D.C. Residents Get an Anti-Tax Ally in Norquist

Americans for Tax Reform President Grover Norquist said Tuesday that there’s a simple way to solve the D.C. statehood conflict that’s been roiling in the city for decades: Unless D.C.’s land is retro-ceded to Virginia or Maryland, District residents should not be required to pay federal taxes.

“You can lessen the challenge by exempting people living in the District from federal taxation, which I think makes sense,” Norquist said at an event at the National Press Club. “And for the record: I was for that before I moved to the District.”

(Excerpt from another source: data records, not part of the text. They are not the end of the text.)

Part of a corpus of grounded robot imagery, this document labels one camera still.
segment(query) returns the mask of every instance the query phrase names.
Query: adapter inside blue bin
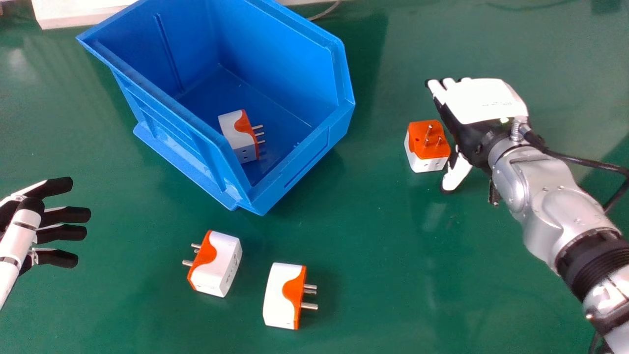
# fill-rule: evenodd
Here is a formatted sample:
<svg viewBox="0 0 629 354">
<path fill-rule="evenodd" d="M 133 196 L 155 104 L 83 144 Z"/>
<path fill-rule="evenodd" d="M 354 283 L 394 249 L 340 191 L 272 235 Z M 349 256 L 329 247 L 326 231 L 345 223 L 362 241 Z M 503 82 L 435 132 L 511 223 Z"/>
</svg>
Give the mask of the adapter inside blue bin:
<svg viewBox="0 0 629 354">
<path fill-rule="evenodd" d="M 114 72 L 135 133 L 230 209 L 266 213 L 353 112 L 342 42 L 273 0 L 142 0 L 77 38 Z M 240 109 L 266 141 L 244 165 L 218 123 Z"/>
</svg>

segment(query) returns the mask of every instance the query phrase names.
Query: green table
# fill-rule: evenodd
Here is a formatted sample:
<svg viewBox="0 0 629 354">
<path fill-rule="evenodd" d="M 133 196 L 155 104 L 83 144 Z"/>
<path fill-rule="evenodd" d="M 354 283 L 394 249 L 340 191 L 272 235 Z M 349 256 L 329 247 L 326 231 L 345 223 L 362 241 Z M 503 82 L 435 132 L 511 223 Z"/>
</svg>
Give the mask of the green table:
<svg viewBox="0 0 629 354">
<path fill-rule="evenodd" d="M 356 110 L 347 136 L 265 217 L 229 212 L 131 132 L 84 29 L 0 18 L 0 187 L 69 175 L 48 206 L 92 208 L 73 270 L 35 268 L 0 314 L 3 353 L 582 353 L 578 301 L 521 243 L 474 171 L 456 194 L 411 172 L 412 120 L 437 117 L 424 80 L 500 77 L 558 151 L 629 164 L 629 2 L 369 1 L 320 25 L 347 48 Z M 300 9 L 310 13 L 313 9 Z M 575 168 L 604 200 L 616 176 Z M 611 214 L 629 232 L 625 198 Z M 225 299 L 195 293 L 181 260 L 206 230 L 238 236 Z M 274 261 L 308 266 L 320 310 L 268 328 Z"/>
</svg>

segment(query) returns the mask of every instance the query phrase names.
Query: robotic hand
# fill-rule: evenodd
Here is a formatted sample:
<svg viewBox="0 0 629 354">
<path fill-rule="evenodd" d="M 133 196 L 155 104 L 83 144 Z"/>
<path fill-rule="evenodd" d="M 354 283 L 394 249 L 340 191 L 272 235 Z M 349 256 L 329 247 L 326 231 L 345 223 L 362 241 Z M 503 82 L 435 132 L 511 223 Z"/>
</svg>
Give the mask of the robotic hand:
<svg viewBox="0 0 629 354">
<path fill-rule="evenodd" d="M 37 264 L 73 268 L 76 254 L 59 249 L 32 248 L 54 240 L 81 241 L 83 226 L 59 224 L 87 222 L 88 208 L 60 207 L 44 210 L 42 199 L 67 193 L 72 178 L 62 177 L 35 183 L 0 201 L 0 309 L 19 276 Z"/>
<path fill-rule="evenodd" d="M 629 353 L 629 243 L 605 215 L 629 183 L 602 207 L 577 186 L 564 161 L 626 177 L 629 171 L 548 149 L 524 101 L 500 79 L 448 78 L 426 86 L 457 144 L 442 190 L 454 191 L 472 167 L 485 171 L 489 202 L 504 199 L 528 250 L 561 276 L 608 346 Z"/>
</svg>

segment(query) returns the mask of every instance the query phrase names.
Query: white robotic hand
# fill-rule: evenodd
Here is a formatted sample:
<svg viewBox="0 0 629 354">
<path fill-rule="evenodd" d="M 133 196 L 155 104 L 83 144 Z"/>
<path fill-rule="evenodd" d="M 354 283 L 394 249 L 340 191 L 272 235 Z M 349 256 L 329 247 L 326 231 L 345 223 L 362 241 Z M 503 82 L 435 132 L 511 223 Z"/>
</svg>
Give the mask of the white robotic hand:
<svg viewBox="0 0 629 354">
<path fill-rule="evenodd" d="M 472 167 L 488 168 L 487 157 L 481 151 L 482 140 L 494 139 L 491 134 L 496 131 L 492 129 L 496 120 L 507 124 L 510 118 L 528 117 L 528 110 L 513 88 L 500 79 L 465 77 L 457 82 L 448 77 L 441 82 L 427 80 L 426 87 L 457 143 L 442 181 L 442 191 L 450 193 L 463 182 Z"/>
<path fill-rule="evenodd" d="M 76 254 L 59 249 L 32 248 L 54 240 L 80 241 L 87 235 L 83 226 L 60 224 L 87 222 L 88 208 L 44 209 L 45 197 L 67 193 L 72 178 L 62 177 L 35 183 L 0 201 L 0 309 L 16 279 L 37 264 L 73 268 Z"/>
</svg>

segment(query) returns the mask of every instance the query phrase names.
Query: gray wire
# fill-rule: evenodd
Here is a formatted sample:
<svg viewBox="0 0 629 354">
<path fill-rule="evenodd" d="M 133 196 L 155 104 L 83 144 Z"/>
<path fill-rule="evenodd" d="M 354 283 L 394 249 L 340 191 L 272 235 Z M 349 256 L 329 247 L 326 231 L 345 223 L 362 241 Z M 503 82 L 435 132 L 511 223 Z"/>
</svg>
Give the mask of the gray wire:
<svg viewBox="0 0 629 354">
<path fill-rule="evenodd" d="M 334 11 L 334 9 L 336 9 L 338 7 L 338 5 L 341 5 L 341 1 L 342 0 L 336 0 L 332 5 L 330 5 L 329 8 L 325 9 L 325 11 L 318 13 L 314 16 L 310 16 L 308 18 L 308 21 L 314 21 L 314 20 L 318 20 L 320 18 L 323 18 L 325 16 L 328 16 L 328 14 L 330 14 L 332 11 Z"/>
</svg>

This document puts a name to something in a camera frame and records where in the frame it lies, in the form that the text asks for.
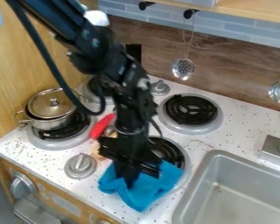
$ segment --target shelf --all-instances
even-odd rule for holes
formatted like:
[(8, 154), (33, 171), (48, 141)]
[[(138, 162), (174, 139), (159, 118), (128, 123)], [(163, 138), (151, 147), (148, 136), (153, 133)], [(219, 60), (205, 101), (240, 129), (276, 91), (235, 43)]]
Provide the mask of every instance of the shelf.
[(220, 0), (214, 7), (178, 3), (172, 0), (154, 0), (153, 2), (280, 23), (280, 0)]

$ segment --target metal strainer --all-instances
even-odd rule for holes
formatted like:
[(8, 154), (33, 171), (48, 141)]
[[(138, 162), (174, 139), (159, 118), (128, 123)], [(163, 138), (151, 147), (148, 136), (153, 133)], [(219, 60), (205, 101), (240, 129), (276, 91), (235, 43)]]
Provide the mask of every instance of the metal strainer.
[(175, 77), (182, 81), (186, 81), (193, 75), (195, 66), (190, 59), (177, 59), (173, 62), (171, 70)]

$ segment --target wooden wall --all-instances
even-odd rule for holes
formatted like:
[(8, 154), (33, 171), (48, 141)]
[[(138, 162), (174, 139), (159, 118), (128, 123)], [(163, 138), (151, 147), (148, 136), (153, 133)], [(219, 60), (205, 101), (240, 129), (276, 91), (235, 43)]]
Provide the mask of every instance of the wooden wall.
[[(91, 8), (96, 4), (94, 0), (82, 2)], [(56, 87), (57, 83), (5, 0), (0, 0), (0, 9), (3, 15), (3, 25), (0, 26), (1, 137), (18, 125), (14, 114), (23, 107), (30, 96), (42, 89)], [(56, 42), (45, 27), (36, 21), (34, 24), (70, 86), (80, 84), (85, 76), (68, 61), (67, 49)]]
[(190, 49), (196, 72), (182, 81), (171, 75), (172, 62), (185, 56), (182, 30), (110, 18), (119, 40), (143, 45), (142, 62), (149, 74), (280, 111), (280, 104), (268, 97), (269, 86), (280, 80), (280, 49), (197, 33), (193, 44), (211, 51)]

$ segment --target electric coil burner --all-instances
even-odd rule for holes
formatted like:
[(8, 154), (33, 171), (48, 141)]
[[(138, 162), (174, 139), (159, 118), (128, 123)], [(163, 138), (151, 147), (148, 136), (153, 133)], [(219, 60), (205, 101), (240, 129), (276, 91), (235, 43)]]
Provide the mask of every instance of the electric coil burner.
[(77, 111), (73, 120), (66, 126), (54, 130), (36, 129), (28, 126), (27, 136), (31, 144), (49, 151), (60, 151), (73, 148), (89, 139), (94, 119)]
[(160, 138), (151, 137), (149, 147), (151, 151), (159, 158), (177, 166), (178, 168), (185, 169), (185, 155), (174, 142)]
[(150, 140), (152, 143), (150, 143), (149, 147), (157, 157), (184, 170), (183, 176), (171, 190), (171, 193), (175, 193), (182, 188), (190, 178), (192, 167), (189, 155), (179, 144), (168, 138), (151, 136)]
[(176, 94), (165, 99), (158, 108), (158, 118), (168, 129), (187, 135), (206, 134), (223, 122), (219, 105), (196, 94)]
[[(100, 99), (97, 96), (97, 93), (95, 92), (95, 83), (93, 79), (90, 79), (89, 81), (84, 83), (82, 91), (84, 97), (88, 99), (90, 102), (100, 104)], [(102, 93), (105, 96), (106, 104), (114, 105), (111, 90), (106, 87), (102, 87)]]

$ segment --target stainless steel pot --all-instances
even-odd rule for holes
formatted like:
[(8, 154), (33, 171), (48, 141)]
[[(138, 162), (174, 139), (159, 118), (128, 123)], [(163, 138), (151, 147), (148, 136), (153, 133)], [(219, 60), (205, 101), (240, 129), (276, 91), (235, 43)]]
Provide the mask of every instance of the stainless steel pot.
[[(19, 123), (30, 123), (39, 130), (56, 130), (72, 121), (75, 110), (62, 88), (52, 88), (35, 94), (15, 117)], [(20, 114), (28, 119), (18, 119)]]
[[(20, 114), (24, 114), (28, 119), (19, 120), (18, 115)], [(34, 128), (39, 130), (56, 130), (66, 127), (72, 121), (73, 115), (74, 113), (51, 119), (41, 119), (31, 115), (27, 107), (25, 107), (25, 109), (16, 113), (16, 118), (19, 123), (30, 123)]]

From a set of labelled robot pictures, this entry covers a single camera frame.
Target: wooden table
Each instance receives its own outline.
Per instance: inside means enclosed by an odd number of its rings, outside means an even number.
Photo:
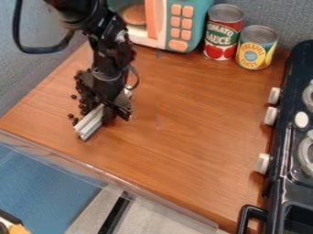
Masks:
[[[136,47],[142,83],[130,122],[117,120],[88,143],[73,131],[78,114],[73,76],[92,62],[83,45],[0,121],[2,129],[101,168],[194,211],[233,233],[245,204],[261,206],[263,177],[254,172],[271,128],[262,125],[270,89],[279,86],[288,51],[271,68],[250,71]]]

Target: gray wall
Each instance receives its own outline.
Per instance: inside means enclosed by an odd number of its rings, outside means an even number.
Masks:
[[[239,6],[245,13],[247,26],[273,28],[282,48],[313,39],[313,0],[216,0],[216,3]]]
[[[16,0],[1,2],[0,116],[47,77],[83,39],[77,35],[70,48],[57,54],[23,54],[12,39],[12,17]],[[58,14],[42,0],[24,0],[21,29],[23,44],[28,46],[54,45],[66,33],[59,26]]]

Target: toy microwave
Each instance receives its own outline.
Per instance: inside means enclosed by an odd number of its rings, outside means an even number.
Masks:
[[[108,5],[127,23],[134,43],[187,53],[203,39],[213,1],[108,0]]]

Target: yellow label
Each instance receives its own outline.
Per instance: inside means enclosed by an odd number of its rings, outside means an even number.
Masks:
[[[266,55],[266,64],[270,65],[273,59],[273,55],[276,49],[277,43],[274,44],[270,50],[268,50],[267,55]]]
[[[265,49],[257,44],[246,42],[238,47],[237,62],[246,69],[258,69],[266,58]]]

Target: can lid
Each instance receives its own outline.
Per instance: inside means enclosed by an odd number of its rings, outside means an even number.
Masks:
[[[212,21],[236,23],[243,20],[243,11],[236,5],[218,4],[210,8],[209,17]]]
[[[242,37],[257,44],[270,44],[278,40],[277,33],[271,27],[266,26],[248,26],[243,29]]]

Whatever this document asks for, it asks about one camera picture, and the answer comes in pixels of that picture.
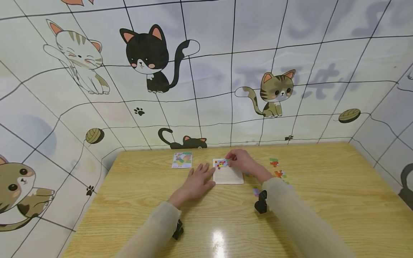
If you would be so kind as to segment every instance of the cat face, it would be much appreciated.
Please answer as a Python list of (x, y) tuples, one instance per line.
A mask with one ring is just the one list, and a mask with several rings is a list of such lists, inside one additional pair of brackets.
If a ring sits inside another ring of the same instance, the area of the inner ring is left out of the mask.
[(87, 69), (96, 69), (102, 65), (102, 45), (95, 40), (89, 40), (74, 31), (64, 31), (52, 21), (47, 20), (50, 29), (56, 36), (57, 47), (67, 59), (75, 65)]
[(207, 141), (206, 138), (191, 138), (186, 135), (183, 138), (183, 146), (188, 149), (207, 148), (206, 141)]
[(36, 174), (33, 169), (20, 164), (8, 163), (0, 156), (0, 213), (18, 204), (31, 191)]
[(138, 34), (125, 28), (121, 28), (120, 33), (126, 43), (126, 56), (135, 71), (154, 74), (166, 67), (169, 53), (159, 25), (153, 25), (148, 34)]
[(292, 83), (294, 74), (295, 70), (277, 76), (265, 73), (261, 80), (261, 98), (267, 102), (279, 102), (288, 99), (294, 88)]

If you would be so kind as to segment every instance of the wallpaper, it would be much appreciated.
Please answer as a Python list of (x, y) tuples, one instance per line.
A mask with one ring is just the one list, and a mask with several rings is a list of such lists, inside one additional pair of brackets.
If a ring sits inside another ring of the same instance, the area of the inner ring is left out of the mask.
[(413, 64), (351, 139), (413, 210)]
[(62, 256), (122, 151), (351, 142), (411, 193), (410, 0), (2, 0), (0, 31), (1, 257)]

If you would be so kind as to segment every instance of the left hand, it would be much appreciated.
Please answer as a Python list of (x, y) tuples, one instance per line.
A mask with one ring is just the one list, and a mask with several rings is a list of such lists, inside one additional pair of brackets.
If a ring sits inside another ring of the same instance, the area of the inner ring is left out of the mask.
[(185, 183), (171, 195), (168, 202), (179, 209), (185, 201), (198, 199), (213, 188), (215, 182), (208, 179), (215, 172), (215, 168), (208, 168), (209, 163), (201, 163), (195, 171), (191, 168)]

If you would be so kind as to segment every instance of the black clip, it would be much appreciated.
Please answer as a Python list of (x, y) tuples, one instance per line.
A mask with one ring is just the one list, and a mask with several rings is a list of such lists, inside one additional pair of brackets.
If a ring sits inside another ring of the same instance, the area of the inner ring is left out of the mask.
[(176, 230), (172, 235), (172, 237), (175, 240), (178, 240), (178, 238), (183, 234), (183, 227), (182, 226), (183, 226), (182, 221), (178, 220), (178, 224), (176, 225)]
[(255, 209), (260, 213), (266, 213), (267, 212), (267, 202), (265, 201), (267, 199), (267, 191), (264, 190), (259, 193), (258, 196), (258, 201), (255, 202), (254, 207)]

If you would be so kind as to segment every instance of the beige sleeve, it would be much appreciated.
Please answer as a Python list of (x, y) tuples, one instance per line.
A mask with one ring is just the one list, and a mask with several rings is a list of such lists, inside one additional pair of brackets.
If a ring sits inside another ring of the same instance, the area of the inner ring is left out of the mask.
[(267, 205), (307, 258), (354, 258), (337, 234), (280, 178), (263, 183)]
[(153, 257), (171, 239), (180, 216), (181, 211), (175, 206), (166, 201), (162, 202), (116, 257)]

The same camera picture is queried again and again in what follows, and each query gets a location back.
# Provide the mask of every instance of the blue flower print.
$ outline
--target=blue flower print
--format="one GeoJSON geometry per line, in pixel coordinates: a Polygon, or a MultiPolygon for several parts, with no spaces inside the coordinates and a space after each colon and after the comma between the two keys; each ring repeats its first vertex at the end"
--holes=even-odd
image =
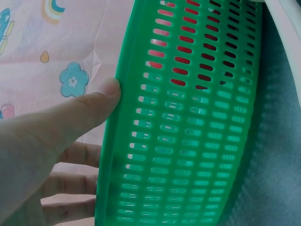
{"type": "Polygon", "coordinates": [[[66,70],[60,74],[62,83],[61,93],[64,97],[78,97],[86,91],[86,85],[89,83],[89,76],[86,71],[82,71],[80,65],[72,62],[66,70]]]}

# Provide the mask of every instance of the human hand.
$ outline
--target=human hand
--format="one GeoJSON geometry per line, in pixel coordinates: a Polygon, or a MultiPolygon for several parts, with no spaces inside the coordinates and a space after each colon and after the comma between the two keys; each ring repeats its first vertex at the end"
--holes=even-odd
{"type": "Polygon", "coordinates": [[[40,199],[96,193],[97,175],[50,172],[58,161],[98,167],[101,147],[74,142],[102,124],[119,101],[116,80],[98,92],[0,122],[0,225],[52,226],[94,216],[95,199],[50,205],[40,199]]]}

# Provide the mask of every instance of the fingernail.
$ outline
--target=fingernail
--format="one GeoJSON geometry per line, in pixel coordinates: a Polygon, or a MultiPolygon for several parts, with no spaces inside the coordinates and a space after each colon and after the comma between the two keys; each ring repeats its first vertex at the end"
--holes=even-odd
{"type": "Polygon", "coordinates": [[[120,83],[117,79],[107,78],[102,82],[102,84],[98,88],[98,92],[106,96],[110,96],[115,94],[119,90],[119,88],[120,83]]]}

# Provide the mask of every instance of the gray cloth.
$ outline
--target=gray cloth
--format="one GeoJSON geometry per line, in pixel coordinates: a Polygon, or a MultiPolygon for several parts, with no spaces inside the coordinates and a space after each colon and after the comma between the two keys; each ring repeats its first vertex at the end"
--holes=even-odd
{"type": "Polygon", "coordinates": [[[251,161],[221,226],[301,226],[301,110],[266,6],[263,14],[261,70],[246,147],[251,161]]]}

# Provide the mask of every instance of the plastic colander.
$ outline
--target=plastic colander
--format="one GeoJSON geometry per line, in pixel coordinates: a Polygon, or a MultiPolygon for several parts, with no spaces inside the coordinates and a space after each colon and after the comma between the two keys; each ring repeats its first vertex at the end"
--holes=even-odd
{"type": "Polygon", "coordinates": [[[213,226],[253,112],[261,4],[136,0],[107,122],[96,226],[213,226]]]}

His comments came at an event hosted by the Latino Partnership for Conservative Principles, which announced that it will launch a “comprehensive effort to encourage conservatives across the country to support statehood for Puerto Rico,” in the wake of November’s referendum vote that indicated majority support for changing the current commonwealth status and also majority support for a statehood push.

Conservative panelists at the event, including former Puerto Rico Gov. Luis Fortuno, former San Juan Mayor Hernan Padilla and Herman Cain adviser Niger Innis, called on President Barack Obama to work with Congress to make it a priority to grant Puerto Rico statehood, saying Puerto Rico’s status as a territory goes against the “most basic principles of our founding.”

Panelists at the event said that the Founding Fathers would be appalled that the almost 4 million residents of Puerto Rico are considered American citizens but do not possess the same democratic rights as Americans who live in one of the 50 states, such as voting for their president and receiving the proportional representation in Congress that residents of the 50 states have.

Fortuno, who served as Puerto Rico’s resident commissioner in Congress from 2005 to 2009, said that Puerto Rico’s citizens live under “separate, but so-called equal conditions.”

Puerto Ricans have been American citizens since 1917 and approved the current commonwealth form of government by referendum in 1952.

Fortuno spoke about his time in Congress, when he would watch his colleagues from the 50 states head to the House floor for votes, a right he was not afforded as a nonvoting delegate.

“The bells would ring and everyone would get up to vote, and there I was,” Fortuno said. “The laws that were being approved that day would apply fully to the American citizens of Puerto Rico, yet I could not vote up or down on those bills.”

But when asked whether he supported D.C. statehood — the 600,000 residents of which also do not have a voting member of Congress — Fortuno declined to give his stance, saying the two statehood issues are too different to compare.

“The D.C. situation is quite different from the territory situation in the sense that the Founding Fathers intended for there to be a federal district,” Fortuno said.